O DRAMA DIÁRIO DAS MARIAS

Tu vieste até mim sem nada em mãos. Cheguei a parafrasear mentalmente Caetano Veloso dizendo: “caminhando contra ao vento, sem lenço e sem documento num sol de quase dezembro”. Toda vida, para mim até então, era uma quinta-feira tranquila. No entanto, quando tu aproximaste cheia de lama e suor, pude ver que não era um dia tão normal. Tu, Maria, Maria de Deus, Maria de Bento Rodrigues gesticulavas de uma forma descontrolada. E tu no desespero não consegui se formar frase alguma.

Mas não era preciso de dicionário algum para decifrar o que tu dizias. Teu corpo coberto por lama e tua pele repleta de arranhões já demonstravam algo ruim. O pior mesmo veio quando tu se acalmasse. Tu relataste o sofrimento naquela quinta-feira, cinco de novembro. Tu disseste repetidamente: “A lama levou tudo”.

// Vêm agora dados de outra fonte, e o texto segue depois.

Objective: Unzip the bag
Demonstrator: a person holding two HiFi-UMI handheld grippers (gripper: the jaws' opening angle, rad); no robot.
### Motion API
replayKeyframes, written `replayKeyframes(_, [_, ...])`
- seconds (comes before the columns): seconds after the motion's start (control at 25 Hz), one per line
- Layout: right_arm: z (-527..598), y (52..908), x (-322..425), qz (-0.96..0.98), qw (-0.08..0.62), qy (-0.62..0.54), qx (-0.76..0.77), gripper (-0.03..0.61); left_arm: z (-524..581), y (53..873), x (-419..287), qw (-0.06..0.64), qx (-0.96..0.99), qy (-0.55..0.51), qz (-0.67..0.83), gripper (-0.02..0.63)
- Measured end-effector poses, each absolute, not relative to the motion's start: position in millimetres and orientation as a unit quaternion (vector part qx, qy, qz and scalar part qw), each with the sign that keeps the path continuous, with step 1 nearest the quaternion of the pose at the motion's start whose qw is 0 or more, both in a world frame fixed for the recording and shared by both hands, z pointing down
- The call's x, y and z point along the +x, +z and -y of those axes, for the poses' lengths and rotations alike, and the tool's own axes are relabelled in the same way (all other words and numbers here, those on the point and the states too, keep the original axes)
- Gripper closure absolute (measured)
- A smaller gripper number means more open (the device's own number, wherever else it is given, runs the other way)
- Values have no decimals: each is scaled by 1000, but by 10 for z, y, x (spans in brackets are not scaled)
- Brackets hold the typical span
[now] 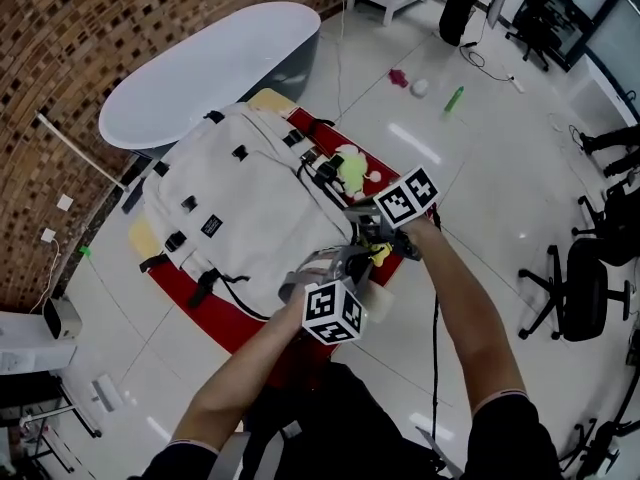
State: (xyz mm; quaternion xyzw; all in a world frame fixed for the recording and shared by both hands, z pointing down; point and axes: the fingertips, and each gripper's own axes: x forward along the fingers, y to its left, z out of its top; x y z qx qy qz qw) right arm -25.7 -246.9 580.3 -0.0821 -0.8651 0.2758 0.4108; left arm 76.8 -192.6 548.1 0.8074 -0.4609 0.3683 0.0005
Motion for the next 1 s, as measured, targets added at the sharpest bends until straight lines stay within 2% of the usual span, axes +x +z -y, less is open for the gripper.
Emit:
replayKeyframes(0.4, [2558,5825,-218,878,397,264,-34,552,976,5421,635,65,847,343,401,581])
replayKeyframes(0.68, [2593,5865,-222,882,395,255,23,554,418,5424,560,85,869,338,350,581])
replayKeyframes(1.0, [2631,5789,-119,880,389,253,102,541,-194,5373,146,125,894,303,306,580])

Só que teu sofrimento ainda não terminou. Teu filho, filho único, havia se perdido na imensidão daquele rio. Não o Rio Doce mas sim, um rio de lama. Causado pela irresponsabilidade da Vale do Rio Doce, que naquele momento deixaste de ser doce. A Vale ali era causadora da dor de Maria, de tantas Marias. E sabe-se lá quantas Marias, quantos Josés perdeste. Filhos, parentes, bens ou até mesmo a vida por causa deste erro fatal.

Maria pensou da mesma forma que eu, que as dificuldades no mundo não chegaram o fim após a tragédia de Bento Rodrigues. Tu pensaste assim: poderias encontrar teu filho, reconstruir tua vida voltando a ser feliz, mas o teu coração saberia que sempre existiria uma Maria no mundo passando por momento semelhante. Seja em Bento Rodrigues, com o rompimento de uma represa; no Brasil, pelo tráfico; na África, pela fome; ou na Europa, pelo terrorismo.